You don’t have time to waste AND your team members need time with you.
#1. Give your full attention:
- Hide your cell phone.
- Put your computer to sleep.
Distraction is disrespect.
Distraction in you creates disengagement in them. If you must monitor text messages or email, explain the situation.
#2. Ask questions: (and listen)
- What’s working?
- What’s giving you energy?
- How are you using your strengths?
- Tell me about a recent success?
- What would make work more enjoyable?
Send a list of questions to your direct report with this note. “Please pick three or four questions you would like to discuss at our one-on-one.”
#3. Pop the cork on pressure for quick answers.
When problems emerge, lean in. Ask questions. Whenever possible, provide opportunities for people to solve their own problems.
The person who solves the problem has the power.
Enhance the power of others by making room for them to solve their own problems.
Running with the ball:
- That’s a great question.
- Let me look into this.
- I’ll get back to you this afternoon. (ALWAYS follow-through when you say you’ll follow-up.)
Passing the ball to others:
- What do you think?
- What would you like to do about that?
- What small actions might make this better?
#1. Location matters:
- Go to their office. Take every opportunity to elevate the comfort and power of others.
- Go for a walk.

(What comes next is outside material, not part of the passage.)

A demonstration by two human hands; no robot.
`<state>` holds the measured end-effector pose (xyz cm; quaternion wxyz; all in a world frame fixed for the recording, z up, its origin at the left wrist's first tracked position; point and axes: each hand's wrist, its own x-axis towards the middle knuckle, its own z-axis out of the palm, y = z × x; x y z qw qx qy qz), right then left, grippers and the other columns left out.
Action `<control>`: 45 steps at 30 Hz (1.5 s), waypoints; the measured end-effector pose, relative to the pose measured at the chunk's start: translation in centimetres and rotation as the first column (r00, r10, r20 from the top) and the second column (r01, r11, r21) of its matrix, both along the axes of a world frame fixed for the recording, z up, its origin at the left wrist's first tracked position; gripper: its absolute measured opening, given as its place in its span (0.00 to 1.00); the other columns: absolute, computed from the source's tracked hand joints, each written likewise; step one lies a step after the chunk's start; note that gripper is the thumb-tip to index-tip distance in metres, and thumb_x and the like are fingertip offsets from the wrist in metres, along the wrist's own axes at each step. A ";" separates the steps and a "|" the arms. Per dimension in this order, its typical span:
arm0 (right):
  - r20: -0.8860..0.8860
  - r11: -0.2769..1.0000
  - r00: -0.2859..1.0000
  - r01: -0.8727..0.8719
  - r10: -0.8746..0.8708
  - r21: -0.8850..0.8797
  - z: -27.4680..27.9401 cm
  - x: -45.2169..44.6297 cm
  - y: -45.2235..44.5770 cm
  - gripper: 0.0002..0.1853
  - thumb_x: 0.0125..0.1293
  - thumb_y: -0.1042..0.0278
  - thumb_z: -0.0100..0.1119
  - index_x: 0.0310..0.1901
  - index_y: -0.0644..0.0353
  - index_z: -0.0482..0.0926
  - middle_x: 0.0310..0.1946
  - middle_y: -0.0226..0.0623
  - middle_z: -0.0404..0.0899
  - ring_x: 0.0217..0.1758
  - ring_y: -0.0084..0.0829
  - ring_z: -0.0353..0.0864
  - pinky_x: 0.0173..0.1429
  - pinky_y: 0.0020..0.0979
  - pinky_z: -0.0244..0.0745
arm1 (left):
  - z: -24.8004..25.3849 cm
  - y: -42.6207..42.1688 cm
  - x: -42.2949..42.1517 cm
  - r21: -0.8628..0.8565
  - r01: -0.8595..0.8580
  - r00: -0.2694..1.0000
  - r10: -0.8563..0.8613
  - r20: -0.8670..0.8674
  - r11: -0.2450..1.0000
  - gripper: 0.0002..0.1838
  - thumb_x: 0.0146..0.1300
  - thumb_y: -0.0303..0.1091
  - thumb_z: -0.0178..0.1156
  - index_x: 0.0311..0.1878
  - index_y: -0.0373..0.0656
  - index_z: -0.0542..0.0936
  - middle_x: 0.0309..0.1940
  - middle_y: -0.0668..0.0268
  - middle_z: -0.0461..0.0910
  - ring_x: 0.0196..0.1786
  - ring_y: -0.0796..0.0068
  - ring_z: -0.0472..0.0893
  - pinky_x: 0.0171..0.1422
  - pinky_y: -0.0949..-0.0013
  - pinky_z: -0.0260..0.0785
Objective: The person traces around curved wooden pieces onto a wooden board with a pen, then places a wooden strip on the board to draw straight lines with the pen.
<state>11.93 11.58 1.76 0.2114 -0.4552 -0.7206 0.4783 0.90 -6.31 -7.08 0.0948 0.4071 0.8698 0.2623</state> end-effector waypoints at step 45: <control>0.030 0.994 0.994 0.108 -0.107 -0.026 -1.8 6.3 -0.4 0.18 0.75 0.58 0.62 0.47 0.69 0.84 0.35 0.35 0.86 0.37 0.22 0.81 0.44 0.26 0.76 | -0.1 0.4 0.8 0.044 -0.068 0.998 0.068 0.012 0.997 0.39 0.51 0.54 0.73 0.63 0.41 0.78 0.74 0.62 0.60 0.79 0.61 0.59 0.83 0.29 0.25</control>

Walking side-by-side lowers stress and increases openness.
- Go to a coffee shop.
#2. Go beyond work:
- “How’s the family?”
- Share something about yourself. Invite connection. Open your heart.
- Leverage common interests.
#3. Talk about good more than bad. (3:1)
- Notice progress.
- Honor success.
- Talk about things you like.
- Show respect for effort.
- Appreciate character qualities. (Grit, attention to detail, social skill, optimism, etc.)
#4. Frequency matters.
Frequent and brief one-on-ones are better than long quarterly one-on-ones. Try 15 minutes twice a month.
What should leaders avoid during one-on-ones?
What tips for successful one-on-ones might you add?